Обсуждение: Bad plan when null is in an "in" list
Hi all, Jumping in directly to the subject, this is what I get: explain SELECT bigint_col_1, bigint_col_2 FROM big_table WHERE bigint_col_2 in (12132131, null, null, null, null); QUERY PLAN ------------------------------------------------------------------- Seq Scan on big_table (cost=0.00..2447201.85 rows=448 width=16) Filter: ((bigint_col_2 = 12132131::bigint) OR NULL::boolean) (2 rows) Compared to: explain SELECT bigint_col_1, bigint_col_2 FROM big_table WHERE bigint_col_2 in (12132131, 123781, 1297839032, 123667123); QUERY PLAN -------------------------------------------------------------------------------------------------------------------------------------------------------------------- Index Scan using dom_idx_member_bigint_col_2, dom_idx_member_bigint_col_2, dom_idx_member_bigint_col_2, dom_idx_member_bigint_col_2 on big_table (cost=0.00..6427.28 rows=1789 width=16) Index Cond: ((bigint_col_2 = 12132131) OR (bigint_col_2 = 123781) OR (bigint_col_2 = 1297839032) OR (bigint_col_2 = 123667123)) (2 rows) big_table has ~ 100 million rows.
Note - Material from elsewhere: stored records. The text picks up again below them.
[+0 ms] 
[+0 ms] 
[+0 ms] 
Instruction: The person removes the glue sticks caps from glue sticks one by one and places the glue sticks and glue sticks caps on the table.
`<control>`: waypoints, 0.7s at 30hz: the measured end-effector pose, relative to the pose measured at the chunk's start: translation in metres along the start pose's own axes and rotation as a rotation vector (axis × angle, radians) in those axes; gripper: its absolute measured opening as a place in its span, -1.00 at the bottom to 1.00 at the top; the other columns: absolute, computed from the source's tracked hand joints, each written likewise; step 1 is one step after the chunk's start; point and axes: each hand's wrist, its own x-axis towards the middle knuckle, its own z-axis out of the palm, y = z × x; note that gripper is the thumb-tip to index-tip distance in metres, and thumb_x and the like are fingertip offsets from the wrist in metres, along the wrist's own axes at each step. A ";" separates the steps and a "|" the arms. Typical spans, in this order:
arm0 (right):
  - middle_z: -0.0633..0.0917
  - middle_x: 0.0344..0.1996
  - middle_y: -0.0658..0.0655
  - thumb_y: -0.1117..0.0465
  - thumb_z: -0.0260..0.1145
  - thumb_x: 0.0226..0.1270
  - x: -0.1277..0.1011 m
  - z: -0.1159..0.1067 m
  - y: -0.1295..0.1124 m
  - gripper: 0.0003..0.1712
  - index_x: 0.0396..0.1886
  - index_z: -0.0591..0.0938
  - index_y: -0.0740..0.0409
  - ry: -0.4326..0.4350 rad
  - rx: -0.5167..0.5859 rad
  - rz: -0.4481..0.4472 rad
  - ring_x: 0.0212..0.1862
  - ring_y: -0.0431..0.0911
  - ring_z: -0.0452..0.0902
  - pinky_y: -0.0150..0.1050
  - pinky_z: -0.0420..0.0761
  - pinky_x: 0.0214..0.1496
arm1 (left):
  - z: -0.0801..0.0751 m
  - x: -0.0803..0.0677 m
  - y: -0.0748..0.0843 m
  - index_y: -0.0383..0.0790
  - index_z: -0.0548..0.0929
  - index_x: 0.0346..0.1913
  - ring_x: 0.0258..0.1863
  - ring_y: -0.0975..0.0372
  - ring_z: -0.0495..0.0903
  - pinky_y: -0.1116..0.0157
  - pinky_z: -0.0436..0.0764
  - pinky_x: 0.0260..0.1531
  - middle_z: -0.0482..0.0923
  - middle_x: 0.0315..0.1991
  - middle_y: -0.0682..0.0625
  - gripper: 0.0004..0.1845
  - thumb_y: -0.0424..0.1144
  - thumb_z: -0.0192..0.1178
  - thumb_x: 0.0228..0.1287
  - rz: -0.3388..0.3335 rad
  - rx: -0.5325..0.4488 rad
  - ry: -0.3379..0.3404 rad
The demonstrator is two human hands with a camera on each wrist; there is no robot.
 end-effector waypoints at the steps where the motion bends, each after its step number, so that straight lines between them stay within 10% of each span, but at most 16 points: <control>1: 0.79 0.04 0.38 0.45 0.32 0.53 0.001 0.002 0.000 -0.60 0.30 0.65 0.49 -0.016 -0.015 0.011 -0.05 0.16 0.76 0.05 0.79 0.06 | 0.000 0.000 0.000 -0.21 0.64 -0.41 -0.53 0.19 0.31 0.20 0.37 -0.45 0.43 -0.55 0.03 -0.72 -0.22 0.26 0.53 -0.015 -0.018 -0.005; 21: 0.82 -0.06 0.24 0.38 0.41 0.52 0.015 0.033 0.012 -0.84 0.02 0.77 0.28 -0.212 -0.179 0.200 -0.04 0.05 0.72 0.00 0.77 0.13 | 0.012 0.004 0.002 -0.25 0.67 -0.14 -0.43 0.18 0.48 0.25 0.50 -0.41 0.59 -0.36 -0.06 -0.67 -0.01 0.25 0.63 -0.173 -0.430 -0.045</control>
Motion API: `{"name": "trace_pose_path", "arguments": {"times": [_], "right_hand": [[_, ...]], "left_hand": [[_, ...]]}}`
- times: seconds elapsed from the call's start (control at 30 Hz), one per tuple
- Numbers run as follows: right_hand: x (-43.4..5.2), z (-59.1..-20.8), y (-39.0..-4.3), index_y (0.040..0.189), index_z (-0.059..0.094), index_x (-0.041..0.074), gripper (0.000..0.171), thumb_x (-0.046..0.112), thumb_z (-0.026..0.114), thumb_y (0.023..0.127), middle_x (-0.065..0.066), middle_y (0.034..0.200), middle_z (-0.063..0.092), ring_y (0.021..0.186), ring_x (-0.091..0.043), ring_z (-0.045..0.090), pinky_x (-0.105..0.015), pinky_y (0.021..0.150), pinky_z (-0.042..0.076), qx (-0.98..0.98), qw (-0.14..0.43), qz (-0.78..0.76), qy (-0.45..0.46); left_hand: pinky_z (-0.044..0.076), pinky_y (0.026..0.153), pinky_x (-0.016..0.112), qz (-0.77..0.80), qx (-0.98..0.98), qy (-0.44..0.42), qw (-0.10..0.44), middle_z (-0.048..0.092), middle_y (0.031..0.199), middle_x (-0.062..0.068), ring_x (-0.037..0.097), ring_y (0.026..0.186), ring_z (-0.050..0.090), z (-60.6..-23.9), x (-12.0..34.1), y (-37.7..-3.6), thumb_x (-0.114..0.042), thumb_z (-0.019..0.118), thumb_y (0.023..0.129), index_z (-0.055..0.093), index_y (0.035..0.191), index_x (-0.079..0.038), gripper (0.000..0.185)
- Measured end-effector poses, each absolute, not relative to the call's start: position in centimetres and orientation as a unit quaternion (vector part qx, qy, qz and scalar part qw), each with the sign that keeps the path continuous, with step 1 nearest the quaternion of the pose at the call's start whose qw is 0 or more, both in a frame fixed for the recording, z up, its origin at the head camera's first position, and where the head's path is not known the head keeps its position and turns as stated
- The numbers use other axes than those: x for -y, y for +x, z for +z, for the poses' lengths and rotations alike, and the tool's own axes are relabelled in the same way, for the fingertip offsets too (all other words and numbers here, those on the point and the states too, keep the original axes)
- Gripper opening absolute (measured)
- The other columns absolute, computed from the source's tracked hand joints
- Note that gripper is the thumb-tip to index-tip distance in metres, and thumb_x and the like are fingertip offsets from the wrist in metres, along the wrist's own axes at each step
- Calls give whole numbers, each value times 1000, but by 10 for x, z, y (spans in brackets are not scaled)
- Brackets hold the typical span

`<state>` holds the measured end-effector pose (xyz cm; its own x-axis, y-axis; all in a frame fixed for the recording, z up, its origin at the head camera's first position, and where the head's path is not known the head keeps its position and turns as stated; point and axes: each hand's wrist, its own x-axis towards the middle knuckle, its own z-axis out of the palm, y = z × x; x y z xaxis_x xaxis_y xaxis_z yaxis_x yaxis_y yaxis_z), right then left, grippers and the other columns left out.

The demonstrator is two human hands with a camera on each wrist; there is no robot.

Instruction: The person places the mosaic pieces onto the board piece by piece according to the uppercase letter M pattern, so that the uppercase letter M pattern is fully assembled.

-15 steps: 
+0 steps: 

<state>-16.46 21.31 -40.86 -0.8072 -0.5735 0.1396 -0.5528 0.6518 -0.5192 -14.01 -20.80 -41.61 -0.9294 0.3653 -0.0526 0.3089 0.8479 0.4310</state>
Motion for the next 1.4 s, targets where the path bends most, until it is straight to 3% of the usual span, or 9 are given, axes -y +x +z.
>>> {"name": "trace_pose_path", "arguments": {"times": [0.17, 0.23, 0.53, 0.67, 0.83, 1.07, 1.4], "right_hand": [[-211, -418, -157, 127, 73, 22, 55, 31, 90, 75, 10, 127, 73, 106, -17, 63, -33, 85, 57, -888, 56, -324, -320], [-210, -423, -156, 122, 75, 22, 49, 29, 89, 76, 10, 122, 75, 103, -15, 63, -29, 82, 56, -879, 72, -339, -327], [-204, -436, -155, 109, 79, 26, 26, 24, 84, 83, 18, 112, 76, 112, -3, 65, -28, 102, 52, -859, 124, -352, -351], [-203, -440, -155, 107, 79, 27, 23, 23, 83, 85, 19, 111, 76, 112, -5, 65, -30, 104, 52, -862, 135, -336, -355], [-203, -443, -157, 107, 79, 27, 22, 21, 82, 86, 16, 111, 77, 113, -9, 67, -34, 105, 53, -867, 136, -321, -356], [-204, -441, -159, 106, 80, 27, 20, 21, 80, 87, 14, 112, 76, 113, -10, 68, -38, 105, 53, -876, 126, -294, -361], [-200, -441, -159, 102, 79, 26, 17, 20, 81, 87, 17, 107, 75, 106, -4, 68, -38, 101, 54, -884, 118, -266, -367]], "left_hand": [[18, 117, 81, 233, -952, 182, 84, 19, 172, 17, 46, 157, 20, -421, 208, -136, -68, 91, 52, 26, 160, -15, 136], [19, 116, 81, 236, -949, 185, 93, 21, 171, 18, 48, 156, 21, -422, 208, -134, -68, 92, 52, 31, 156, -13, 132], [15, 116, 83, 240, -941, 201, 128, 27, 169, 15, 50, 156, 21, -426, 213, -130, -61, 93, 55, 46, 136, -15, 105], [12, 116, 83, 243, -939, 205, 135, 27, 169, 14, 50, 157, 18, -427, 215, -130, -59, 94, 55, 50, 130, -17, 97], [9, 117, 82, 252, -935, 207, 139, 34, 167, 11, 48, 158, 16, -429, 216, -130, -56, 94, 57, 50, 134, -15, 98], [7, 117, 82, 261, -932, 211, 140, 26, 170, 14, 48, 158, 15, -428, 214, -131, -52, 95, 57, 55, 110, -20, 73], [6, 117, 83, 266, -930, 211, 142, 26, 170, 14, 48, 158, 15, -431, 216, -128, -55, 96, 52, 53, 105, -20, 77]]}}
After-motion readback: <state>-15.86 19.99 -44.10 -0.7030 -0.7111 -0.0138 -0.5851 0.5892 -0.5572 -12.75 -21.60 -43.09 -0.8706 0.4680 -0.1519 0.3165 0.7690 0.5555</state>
Considering that NULL::boolean is always false, I don't quite understand why the first query is going for a sequential scan, instead of just ignoring the nulls from the in clause... We have a lot of queries like this for chunking activities, and they work too on oracle. We've just migrated a bigger data base to postgres from oracle, and this is the first thing to slow down our system to a crawl... we will fix this, but the parser could be smarter I guess. Cheers, Csaba.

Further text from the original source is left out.